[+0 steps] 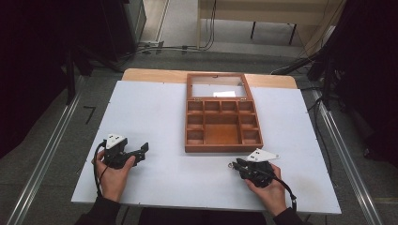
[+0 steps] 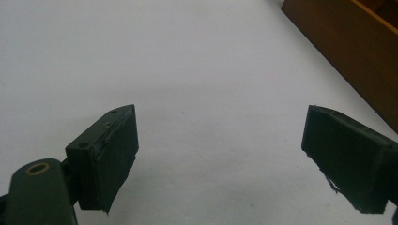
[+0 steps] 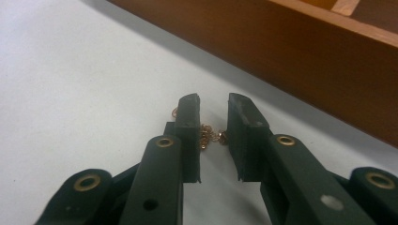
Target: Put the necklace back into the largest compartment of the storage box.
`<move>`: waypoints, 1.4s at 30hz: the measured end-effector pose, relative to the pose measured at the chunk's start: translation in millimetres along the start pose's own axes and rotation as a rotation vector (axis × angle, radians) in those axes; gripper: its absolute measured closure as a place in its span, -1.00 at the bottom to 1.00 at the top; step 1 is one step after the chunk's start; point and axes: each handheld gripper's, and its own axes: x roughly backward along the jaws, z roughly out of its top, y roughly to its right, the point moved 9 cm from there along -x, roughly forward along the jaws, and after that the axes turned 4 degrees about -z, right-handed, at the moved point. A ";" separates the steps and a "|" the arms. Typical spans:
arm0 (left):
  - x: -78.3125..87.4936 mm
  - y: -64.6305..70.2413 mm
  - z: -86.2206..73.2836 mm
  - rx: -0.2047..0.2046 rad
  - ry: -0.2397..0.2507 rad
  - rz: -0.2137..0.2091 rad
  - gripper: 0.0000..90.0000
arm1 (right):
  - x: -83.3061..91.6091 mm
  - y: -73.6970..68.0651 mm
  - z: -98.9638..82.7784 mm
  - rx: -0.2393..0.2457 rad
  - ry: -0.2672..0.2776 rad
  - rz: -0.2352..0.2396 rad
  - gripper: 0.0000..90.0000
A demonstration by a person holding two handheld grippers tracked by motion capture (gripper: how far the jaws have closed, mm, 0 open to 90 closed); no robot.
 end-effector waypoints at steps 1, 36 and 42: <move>0.1 -0.1 0.1 0.000 0.000 0.000 -0.74 | -0.1 -0.3 -0.1 0.002 -0.002 0.001 0.62; 0.8 0.3 0.3 -0.001 0.002 -0.002 -0.74 | 9.8 -0.9 5.6 -0.004 0.014 0.043 0.89; 0.8 0.8 0.3 -0.001 0.002 -0.003 -0.74 | 12.8 -0.5 7.5 -0.007 0.025 0.046 0.89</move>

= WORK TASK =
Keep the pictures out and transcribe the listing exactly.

= ANSWER TO THIS TASK =
[+0 steps] 
[+0 steps] 
[+0 steps] 
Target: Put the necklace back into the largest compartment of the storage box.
`<move>`: waypoints, 1.4s at 30hz: the measured end-effector pose, relative to the pose measured at the chunk's start: translation in millimetres along the start pose's own axes and rotation as a rotation vector (axis × angle, radians) in those axes; gripper: its absolute measured closure as a place in its span, -1.00 at the bottom to 1.00 at the top; step 1 is one step after the chunk's start; point and axes: each handheld gripper's, and its own axes: x roughly backward along the jaws, z roughly out of its top, y roughly to its right, the point moved 9 cm from there along -x, roughly forward along the jaws, and after that the axes turned 4 degrees about -z, right-handed, at the moved point. A ";" separates the steps and a "|" the arms. Typical spans:
arm0 (left):
  - x: -78.3125..87.4936 mm
  - y: -64.6305..70.2413 mm
  - z: -86.2206..73.2836 mm
  - rx: -0.2047..0.2046 rad
  - ry: -0.2397..0.2507 rad
  - rz: -0.2137..0.2091 rad
  - gripper: 0.0000..90.0000
arm1 (right):
  - x: -83.3061..91.6091 mm
  - y: -73.6970..68.0651 mm
  - z: -98.9638..82.7784 mm
  - rx: -0.2393..0.2457 rad
  - ry: -0.2672..0.2776 rad
  - rz: -0.2352..0.2396 rad
  - gripper: 0.0000..90.0000
A demonstration by a person holding two handheld grippers tracked by motion capture (gripper: how far the jaws have closed, mm, 0 open to 90 closed); no robot.
 end-effector waypoints at steps 1, 36 and 42: <move>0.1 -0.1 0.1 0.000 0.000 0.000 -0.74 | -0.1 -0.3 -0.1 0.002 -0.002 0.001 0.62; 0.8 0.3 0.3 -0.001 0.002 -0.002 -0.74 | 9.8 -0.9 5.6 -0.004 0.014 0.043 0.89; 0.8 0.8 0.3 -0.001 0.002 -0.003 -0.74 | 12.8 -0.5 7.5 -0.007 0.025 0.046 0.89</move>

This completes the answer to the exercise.